**What the exercise asks:**
Your answer should be the lines of the material that include the word "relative".

Top of Entries provided

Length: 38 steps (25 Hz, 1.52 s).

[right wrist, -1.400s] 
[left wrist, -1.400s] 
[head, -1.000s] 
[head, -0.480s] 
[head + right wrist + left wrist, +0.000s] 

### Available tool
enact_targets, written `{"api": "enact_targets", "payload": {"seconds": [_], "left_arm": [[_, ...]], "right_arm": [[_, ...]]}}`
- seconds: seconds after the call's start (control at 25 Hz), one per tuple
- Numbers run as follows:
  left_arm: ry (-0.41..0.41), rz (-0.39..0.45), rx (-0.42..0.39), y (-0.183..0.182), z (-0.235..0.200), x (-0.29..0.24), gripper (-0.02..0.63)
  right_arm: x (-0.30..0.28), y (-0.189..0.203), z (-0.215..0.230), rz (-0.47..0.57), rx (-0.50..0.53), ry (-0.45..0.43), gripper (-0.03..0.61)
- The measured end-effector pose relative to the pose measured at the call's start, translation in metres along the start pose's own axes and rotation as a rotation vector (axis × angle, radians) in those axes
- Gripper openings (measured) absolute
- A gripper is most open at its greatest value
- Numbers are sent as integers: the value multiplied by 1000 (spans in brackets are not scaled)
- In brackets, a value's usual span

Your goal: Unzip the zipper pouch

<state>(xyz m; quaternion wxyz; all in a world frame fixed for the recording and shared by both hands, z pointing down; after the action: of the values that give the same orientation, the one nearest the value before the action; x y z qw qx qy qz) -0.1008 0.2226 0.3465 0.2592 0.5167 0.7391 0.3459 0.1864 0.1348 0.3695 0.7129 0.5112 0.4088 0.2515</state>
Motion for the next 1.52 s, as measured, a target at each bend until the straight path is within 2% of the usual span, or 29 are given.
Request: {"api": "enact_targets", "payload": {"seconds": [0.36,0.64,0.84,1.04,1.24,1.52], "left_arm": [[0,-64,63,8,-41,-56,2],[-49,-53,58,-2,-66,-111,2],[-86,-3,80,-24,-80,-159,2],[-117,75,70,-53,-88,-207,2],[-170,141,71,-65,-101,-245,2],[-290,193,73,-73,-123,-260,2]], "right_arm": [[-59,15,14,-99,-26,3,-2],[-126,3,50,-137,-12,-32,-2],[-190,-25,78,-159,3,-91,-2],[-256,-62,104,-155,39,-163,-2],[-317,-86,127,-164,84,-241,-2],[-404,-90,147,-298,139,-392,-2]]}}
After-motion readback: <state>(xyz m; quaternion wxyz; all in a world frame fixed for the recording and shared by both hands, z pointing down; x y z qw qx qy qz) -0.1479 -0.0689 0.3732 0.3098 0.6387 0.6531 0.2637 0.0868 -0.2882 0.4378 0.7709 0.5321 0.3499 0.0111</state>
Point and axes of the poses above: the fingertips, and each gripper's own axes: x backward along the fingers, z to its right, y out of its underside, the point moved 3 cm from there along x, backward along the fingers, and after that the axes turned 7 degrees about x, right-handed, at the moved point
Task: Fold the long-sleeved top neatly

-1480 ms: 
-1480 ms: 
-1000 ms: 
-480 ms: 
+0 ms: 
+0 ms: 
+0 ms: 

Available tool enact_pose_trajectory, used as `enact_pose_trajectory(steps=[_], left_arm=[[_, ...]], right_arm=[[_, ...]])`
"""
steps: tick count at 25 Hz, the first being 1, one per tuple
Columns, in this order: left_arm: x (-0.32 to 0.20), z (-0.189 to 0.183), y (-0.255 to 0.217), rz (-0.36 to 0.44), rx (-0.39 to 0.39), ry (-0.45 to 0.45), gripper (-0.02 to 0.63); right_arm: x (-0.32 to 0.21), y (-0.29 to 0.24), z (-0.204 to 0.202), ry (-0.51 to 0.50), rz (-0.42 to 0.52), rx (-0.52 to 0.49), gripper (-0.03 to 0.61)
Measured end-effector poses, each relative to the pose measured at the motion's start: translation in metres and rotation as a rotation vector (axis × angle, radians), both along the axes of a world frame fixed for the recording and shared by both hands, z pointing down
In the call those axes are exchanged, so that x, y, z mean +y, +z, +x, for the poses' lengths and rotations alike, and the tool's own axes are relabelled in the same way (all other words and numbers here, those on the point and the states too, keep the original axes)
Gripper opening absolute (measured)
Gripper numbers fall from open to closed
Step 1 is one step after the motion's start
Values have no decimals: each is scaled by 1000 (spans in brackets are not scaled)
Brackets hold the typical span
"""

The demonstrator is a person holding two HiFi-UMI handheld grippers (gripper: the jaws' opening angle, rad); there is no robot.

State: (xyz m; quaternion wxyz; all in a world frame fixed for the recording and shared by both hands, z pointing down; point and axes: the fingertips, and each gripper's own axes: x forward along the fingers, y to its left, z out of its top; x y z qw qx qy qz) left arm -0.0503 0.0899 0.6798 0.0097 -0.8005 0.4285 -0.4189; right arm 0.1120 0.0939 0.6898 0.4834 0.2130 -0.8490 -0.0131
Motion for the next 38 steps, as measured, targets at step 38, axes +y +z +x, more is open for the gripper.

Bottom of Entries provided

**Result for this task:**
- The measured end-effector pose relative to the pose measured at the call's start, translation in metres along the start pose's own axes and rotation as a rotation vector (axis × angle, radians) in those axes
Measured end-effector poses, each relative to the pose measured at the motion's start: translation in metres and rotation as a rotation vector (axis × angle, radians), both along the axes of a world frame fixed for the recording and shared by both hands, z pointing down

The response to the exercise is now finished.